A senior defense official who spoke exclusively with Military.com on Monday said that the goal is “to ensure no soldier was recognized for conduct that did not merit recognition under the standards applicable at that time,” such as attacking noncombatants and those who have surrendered, or the murder or rape of a prisoner.

The events of Wounded Knee took place along a creek that lends its name to the massacre on the Pine Ridge Reservation in the southwest corner of South Dakota. While the events of that day are sometimes described as a battle, in fact the U.S. Army — amid a campaign to repress the tribes in the area — killed hundreds of unarmed members of the Lakota Sioux tribe, including many women and children, while attempting to disarm Native American fighters who had already surrendered at their camp.

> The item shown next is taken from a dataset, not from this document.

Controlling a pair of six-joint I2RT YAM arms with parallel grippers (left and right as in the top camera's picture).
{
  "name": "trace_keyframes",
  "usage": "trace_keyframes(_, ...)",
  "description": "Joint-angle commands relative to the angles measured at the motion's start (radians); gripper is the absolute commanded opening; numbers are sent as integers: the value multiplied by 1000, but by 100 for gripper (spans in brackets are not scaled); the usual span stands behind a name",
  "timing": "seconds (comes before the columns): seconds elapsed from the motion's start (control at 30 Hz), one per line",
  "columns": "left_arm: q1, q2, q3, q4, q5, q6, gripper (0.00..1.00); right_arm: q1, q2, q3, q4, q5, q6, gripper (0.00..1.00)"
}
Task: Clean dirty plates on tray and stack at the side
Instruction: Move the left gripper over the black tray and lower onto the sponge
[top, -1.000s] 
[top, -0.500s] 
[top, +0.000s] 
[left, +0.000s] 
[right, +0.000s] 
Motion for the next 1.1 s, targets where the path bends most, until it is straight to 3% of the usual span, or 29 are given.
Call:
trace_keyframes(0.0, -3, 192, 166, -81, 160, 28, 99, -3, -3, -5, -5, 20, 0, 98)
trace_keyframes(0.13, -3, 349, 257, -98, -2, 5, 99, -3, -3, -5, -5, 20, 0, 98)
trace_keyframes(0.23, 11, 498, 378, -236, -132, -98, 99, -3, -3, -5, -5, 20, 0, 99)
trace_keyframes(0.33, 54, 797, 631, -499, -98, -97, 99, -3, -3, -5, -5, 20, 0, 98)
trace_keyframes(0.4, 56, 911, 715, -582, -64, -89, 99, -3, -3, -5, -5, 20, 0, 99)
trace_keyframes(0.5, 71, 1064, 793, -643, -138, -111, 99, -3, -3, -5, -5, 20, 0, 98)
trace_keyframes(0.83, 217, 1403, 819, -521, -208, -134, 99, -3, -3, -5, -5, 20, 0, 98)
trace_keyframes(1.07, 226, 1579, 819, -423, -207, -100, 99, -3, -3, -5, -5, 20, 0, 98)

The review is hardly the first to consider revoking the military’s highest award for gallantry from troops who were given the award in the past. However, the review of the awards for Wounded Knee itself is the result of several years of lobbying and pressure from Congress, the South Dakota legislature, and native tribal leaders.

“It’s never too late to do what’s right, and the right thing is to go back and review those medals in the context of the engagement at the time and in consideration of the standards at the time and ensure that none of those medals were awarded for conduct that did not merit recognition,” the senior defense official said.

While there is dispute over the exact details of what prompted the violence in December 1890, it’s broadly agreed that shots started flying after two soldiers tried to take away a warrior’s rifle. A scuffle ensued, and the gun went off.

When the dust settled, more than 300 Lakota — the vast majority of whom were women and children — were dead. The actions of the Army soldiers that day are often described as a “massacre” that became one of the deadliest acts of violence against Native Americans by U.S. troops.

More recently, some scholars have argued it could be considered the deadliest mass shooting in American history. Regardless of the terminology, the event and the site continue to be the focus of protest and anger into the modern day.

After the action, government leaders decided to award the nation’s highest military commendation to some of the soldiers. Most of the awards went to members of the Seventh Cavalry regiment.

Some of the citations included in the memo provided to Military.com praise the soldiers for “extraordinary gallantry” or “conspicuous bravery in action against Indians concealed in a ravine.” The unit’s coat of arms to this day still features the head of a Native American chief to “commemorate Indian campaigns,” according to the military’s Institute of Heraldry.